Method 4: Linux Package Manager
Debian / Ubuntu
sudo dpkg -i csghub-lite_*.deb
RHEL / CentOS / Fedora
sudo rpm -i csghub-lite_*.rpm
Method 5: From Source
git clone https://github.com/opencsgs/csghub-lite.git
cd csghub-lite
make build
# Binary is at bin/csghub-lite
To compile for all platforms:
make build-all
Installing Inference Backend (llama-server)
CSGLite uses llama.cpp's llama-server to run local models. If you build from source or did not use the installation script, ensure you install it manually:
macOS
brew install llama.cpp
Linux / Windows
Download the precompiled packages from the llama.cpp Releases and add llama-server to your PATH.
# Example: Linux x86_64
wget https://github.com/ggml-org/llama.cpp/releases/download/b9158/llama-b9158-bin-ubuntu-x64.tar.gz
tar xzf llama-b9158-bin-ubuntu-x64.tar.gz
sudo cp build/bin/llama-server /usr/local/bin/
Verify Installation
csghub-lite --version
llama-server --version
Running with Docker (Docker Runtime Images)
CSGLite publishes container images as lightweight bootstrap runtimes. They contain the base OS and GPU driver requirements. On startup, they automatically download csghub-lite and the matching llama-server based on environment variables.
[!IMPORTANT] Always mount a host directory to
/root/.csghub-liteinside the container. This ensures that downloaded models, settings, credentials, and engines survive container restarts and updates.
Official Images
| Image | Purpose |
|---|---|
opencsg-registry.cn-beijing.cr.aliyuncs.com/opencsghq/csghub-lite:latest | Standard Linux CPU/GPU runtime |
opencsg-registry.cn-beijing.cr.aliyuncs.com/opencsghq/csghub-lite-rocm:latest | AMD GPU hosts with ROCm support |
Docker Install Policy & Configuration Variables
| Environment variable | Description |
|---|---|
CSGHUB_LITE_VERSION | Pin the csghub-lite version, e.g. v0.8.55. |
CSGHUB_LITE_LLAMA_CPP_TAG | Pin the llama.cpp engine tag, e.g. b9158. |
CSGHUB_LITE_INSTALL_POLICY | Install policy: if-missing (default), if-version-mismatch, or always. |
CSGHUB_LITE_INSTALL_ALWAYS | Set to 1 to force re-installing binaries on container start. |
CSGHUB_LITE_INSTALL_URL | Override download URL for private repository mirrors. |
CSGHUB_LITE_REGION | Limit download region, e.g.
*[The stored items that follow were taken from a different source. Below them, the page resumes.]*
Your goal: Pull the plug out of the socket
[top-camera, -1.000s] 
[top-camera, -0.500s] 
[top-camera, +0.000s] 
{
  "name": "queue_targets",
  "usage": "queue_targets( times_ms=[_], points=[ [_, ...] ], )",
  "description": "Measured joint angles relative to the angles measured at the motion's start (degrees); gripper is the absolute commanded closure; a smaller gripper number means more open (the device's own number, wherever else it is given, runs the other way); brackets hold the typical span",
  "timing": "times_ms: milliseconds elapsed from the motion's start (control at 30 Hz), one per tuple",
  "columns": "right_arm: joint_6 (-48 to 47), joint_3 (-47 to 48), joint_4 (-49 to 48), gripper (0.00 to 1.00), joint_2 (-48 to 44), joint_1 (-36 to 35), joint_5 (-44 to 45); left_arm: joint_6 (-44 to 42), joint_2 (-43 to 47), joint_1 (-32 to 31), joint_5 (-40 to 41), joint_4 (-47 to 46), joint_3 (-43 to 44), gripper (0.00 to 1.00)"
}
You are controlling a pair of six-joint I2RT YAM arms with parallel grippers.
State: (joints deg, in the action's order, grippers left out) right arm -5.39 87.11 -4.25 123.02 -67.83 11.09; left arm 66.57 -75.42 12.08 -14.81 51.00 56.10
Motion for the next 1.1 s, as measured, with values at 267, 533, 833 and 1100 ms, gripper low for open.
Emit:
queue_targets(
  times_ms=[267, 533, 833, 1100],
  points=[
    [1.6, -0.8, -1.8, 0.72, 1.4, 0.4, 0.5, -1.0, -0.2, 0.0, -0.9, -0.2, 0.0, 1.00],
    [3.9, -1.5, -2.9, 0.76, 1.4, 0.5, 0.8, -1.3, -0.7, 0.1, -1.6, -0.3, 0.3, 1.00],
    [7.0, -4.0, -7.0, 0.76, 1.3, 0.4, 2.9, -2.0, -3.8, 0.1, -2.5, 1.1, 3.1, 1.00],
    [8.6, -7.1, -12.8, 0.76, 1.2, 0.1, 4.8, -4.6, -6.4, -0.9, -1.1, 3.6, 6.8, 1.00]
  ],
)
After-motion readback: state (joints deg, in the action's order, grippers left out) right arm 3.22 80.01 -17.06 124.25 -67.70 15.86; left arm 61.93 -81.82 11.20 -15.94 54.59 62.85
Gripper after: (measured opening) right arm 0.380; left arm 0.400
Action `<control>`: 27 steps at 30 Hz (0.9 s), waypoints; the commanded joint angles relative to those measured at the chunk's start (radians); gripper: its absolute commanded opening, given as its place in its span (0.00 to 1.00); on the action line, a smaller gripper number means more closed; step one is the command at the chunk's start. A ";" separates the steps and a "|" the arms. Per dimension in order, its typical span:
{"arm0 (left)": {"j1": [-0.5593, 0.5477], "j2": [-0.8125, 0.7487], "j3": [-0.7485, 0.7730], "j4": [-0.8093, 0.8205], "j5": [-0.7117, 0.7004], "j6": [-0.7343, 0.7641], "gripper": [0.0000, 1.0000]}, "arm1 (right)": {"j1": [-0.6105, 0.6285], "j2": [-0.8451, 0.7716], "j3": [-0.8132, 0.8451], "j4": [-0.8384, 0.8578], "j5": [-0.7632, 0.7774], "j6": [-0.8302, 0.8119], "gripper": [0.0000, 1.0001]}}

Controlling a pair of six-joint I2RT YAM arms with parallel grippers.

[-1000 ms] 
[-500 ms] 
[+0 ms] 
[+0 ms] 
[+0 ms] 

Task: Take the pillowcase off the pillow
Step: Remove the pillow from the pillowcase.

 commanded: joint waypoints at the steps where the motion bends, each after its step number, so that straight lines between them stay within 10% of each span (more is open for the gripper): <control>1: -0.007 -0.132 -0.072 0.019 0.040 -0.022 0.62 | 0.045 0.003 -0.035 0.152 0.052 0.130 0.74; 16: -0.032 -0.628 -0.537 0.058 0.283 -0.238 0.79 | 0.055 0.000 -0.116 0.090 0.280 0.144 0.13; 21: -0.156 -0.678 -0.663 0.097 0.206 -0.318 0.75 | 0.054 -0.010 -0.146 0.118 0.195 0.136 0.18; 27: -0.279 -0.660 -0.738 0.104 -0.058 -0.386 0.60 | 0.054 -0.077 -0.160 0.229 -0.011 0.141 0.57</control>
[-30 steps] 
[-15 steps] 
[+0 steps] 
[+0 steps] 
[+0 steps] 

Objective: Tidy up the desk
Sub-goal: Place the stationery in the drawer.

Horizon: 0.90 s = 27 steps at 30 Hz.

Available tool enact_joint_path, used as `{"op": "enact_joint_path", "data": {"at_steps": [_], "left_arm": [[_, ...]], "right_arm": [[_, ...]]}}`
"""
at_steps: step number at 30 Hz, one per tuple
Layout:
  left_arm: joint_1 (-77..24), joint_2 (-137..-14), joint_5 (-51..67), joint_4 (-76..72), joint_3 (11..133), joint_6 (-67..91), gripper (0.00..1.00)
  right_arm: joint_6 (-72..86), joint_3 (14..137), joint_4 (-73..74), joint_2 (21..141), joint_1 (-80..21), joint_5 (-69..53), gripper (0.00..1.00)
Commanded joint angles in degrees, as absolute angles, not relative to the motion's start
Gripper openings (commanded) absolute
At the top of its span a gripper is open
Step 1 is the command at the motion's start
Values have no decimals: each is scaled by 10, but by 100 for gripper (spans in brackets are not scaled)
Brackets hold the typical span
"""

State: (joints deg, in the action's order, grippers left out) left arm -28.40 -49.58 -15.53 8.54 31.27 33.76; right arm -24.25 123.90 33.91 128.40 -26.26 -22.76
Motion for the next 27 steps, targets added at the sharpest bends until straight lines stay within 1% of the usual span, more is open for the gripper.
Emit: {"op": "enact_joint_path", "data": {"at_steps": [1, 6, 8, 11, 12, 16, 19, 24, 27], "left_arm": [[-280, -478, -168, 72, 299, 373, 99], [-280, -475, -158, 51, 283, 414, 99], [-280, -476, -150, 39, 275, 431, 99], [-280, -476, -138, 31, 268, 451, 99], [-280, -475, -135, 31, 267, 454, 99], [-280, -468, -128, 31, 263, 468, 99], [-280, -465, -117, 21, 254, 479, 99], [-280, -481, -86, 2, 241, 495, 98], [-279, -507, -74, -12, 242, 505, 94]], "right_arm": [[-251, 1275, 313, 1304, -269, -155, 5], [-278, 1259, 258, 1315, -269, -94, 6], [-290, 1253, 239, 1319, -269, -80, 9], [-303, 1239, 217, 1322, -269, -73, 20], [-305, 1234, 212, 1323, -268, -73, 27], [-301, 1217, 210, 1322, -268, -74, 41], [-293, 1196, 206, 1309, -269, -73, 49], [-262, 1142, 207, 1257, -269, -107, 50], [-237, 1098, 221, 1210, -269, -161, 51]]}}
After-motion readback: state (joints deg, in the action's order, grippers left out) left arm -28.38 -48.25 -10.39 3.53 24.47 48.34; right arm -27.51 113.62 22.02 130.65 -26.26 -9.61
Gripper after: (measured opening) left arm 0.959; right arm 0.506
CN or INTL. |
CSGHUB_LITE_REQUIRE_LLAMA_SERVER | Set to 0 to run in cloud-only mode without downloading a local inference engine. |
Docker Examples
1. Standard CPU/GPU Runtime
mkdir -p ~/.csghub-lite-docker
docker run -d --name csghub-lite \
-p 11435:11435 \
-v ~/.csghub-lite-docker:/root/.csghub-lite \
opencsg-registry.cn-beijing.cr.aliyuncs.com/opencsghq/csghub-lite:latest
2. Version Lock & Alignment
docker run -d --name csghub-lite \
-p 11435:11435 \
-e CSGHUB_LITE_VERSION=v0.8.55 \
-e CSGHUB_LITE_LLAMA_CPP_TAG=b9158 \
-e CSGHUB_LITE_INSTALL_POLICY=if-version-mismatch \
-v csghub-lite-data:/root/.csghub-lite \
opencsg-registry.cn-beijing.cr.aliyuncs.com/opencsghq/csghub-lite:latest
3. Force Upgrade on Startup
docker run -d --name csghub-lite \
-p 11435:11435 \
-e CSGHUB_LITE_INSTALL_ALWAYS=1 \
-v csghub-lite-data:/root/.csghub-lite \
opencsg-registry.cn-beijing.cr.aliyuncs.com/opencsghq/csghub-lite:latest
4. AMD ROCm GPU Hosts
docker run -d --name csghub-lite-rocm \
--device=/dev/kfd \
--device=/dev/dri \
--group-add video \
--ipc=host \
--security-opt seccomp=unconfined \
-p 11435:11435 \
-e CSGHUB_LITE_VERSION=v0.8.52 \
-v csghub-lite-data:/root/.csghub-lite \
opencsg-registry.cn-beijing.cr.aliyuncs.com/opencsghq/csghub-lite-rocm:latest
Note: The ROCm image includes a prebuilt Python conversion environment (PyTorch,
safetensors,transformers,sentencepiece). On first container start, the entrypoint will seed that environment into/root/.csghub-lite/tools/pythonif the mounted volume is empty.